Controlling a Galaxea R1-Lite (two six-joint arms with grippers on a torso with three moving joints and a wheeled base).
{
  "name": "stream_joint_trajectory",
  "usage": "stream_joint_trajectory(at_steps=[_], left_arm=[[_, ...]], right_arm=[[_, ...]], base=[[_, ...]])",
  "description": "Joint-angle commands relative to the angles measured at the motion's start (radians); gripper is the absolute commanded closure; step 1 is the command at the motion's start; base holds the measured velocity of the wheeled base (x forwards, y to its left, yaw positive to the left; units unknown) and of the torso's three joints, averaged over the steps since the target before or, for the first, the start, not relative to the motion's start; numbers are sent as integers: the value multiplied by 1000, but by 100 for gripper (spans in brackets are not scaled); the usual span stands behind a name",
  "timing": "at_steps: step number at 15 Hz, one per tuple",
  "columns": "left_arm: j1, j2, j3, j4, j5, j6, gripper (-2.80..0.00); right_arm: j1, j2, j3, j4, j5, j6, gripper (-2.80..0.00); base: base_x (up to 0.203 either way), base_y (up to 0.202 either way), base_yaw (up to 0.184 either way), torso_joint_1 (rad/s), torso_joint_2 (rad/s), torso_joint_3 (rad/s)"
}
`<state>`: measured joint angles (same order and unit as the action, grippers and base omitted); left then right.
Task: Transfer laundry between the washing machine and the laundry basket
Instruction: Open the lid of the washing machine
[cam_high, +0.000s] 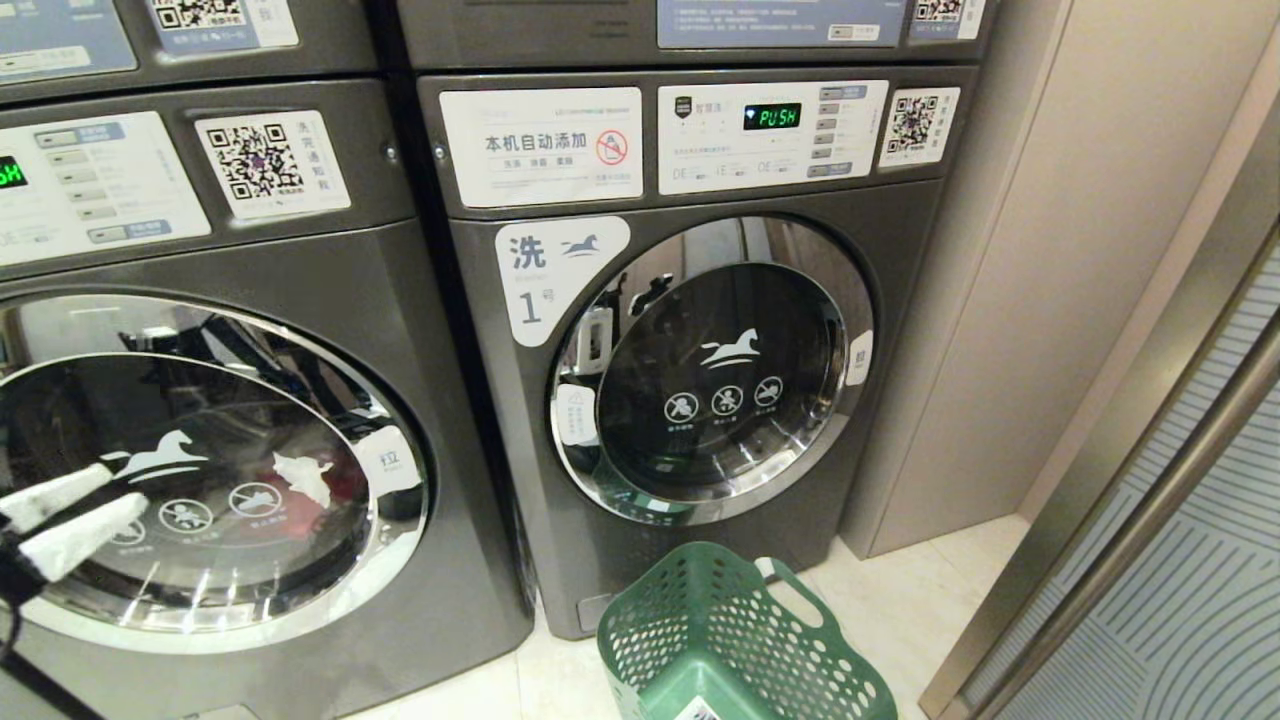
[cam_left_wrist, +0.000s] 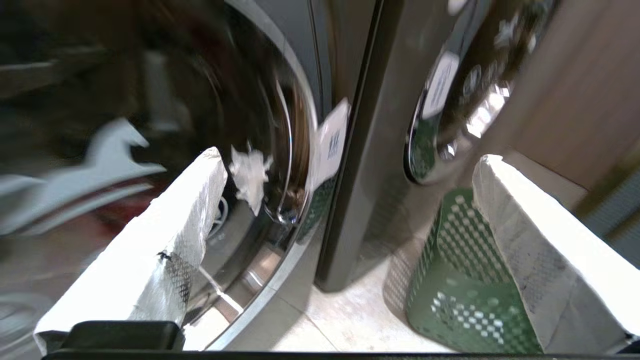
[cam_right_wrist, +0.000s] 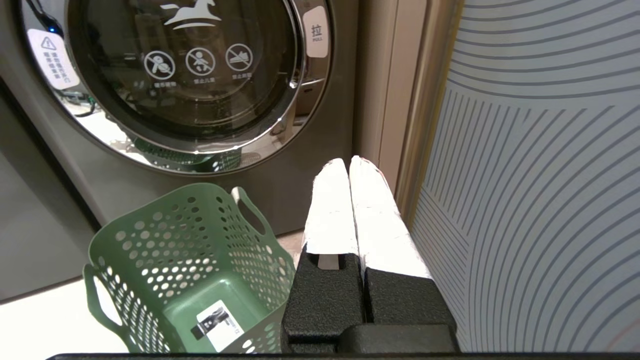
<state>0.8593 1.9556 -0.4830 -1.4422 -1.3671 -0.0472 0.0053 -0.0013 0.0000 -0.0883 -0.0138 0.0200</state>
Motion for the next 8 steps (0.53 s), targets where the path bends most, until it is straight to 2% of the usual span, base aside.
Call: stream_joint_trajectory(at_steps=[1,3,4,6,8], left_arm=[[96,-315,106,-8,-10,-55,-280],[171,-513,248,-10,-14,-154,-280],[172,-563,285,-10,-16,-178,-280],[103,-569,332,-12,-7,-183,-280],[3,-447,319,-12,21,-130,-280]], right_arm=[[1,1,34,-1,0,0,0],[1,1,34,-1,0,0,0],[1,1,34,-1,0,0,0],[1,1,34,-1,0,0,0],[1,1,34,-1,0,0,0]], base=[[0,0,0,0,0,0],[0,0,0,0,0,0],[0,0,0,0,0,0],[0,0,0,0,0,0],[0,0,0,0,0,0]])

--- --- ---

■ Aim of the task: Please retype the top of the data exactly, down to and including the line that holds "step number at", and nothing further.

■ Answer area:
Controlling a Galaxea R1-Lite (two six-joint arms with grippers on a torso with three moving joints and a wheeled base).
{
  "name": "stream_joint_trajectory",
  "usage": "stream_joint_trajectory(at_steps=[_], left_arm=[[_, ...]], right_arm=[[_, ...]], base=[[_, ...]])",
  "description": "Joint-angle commands relative to the angles measured at the motion's start (radians); gripper is the absolute commanded closure; step 1 is the command at the motion's start; base holds the measured velocity of the wheeled base (x forwards, y to its left, yaw positive to the left; units unknown) and of the torso's three joints, averaged over the steps since the target before or, for the first, the start, not relative to the motion's start; numbers are sent as integers: the value multiplied by 1000, but by 100 for gripper (spans in brackets are not scaled); the usual span stands behind a name",
  "timing": "at_steps: step number at 15 Hz, one per tuple",

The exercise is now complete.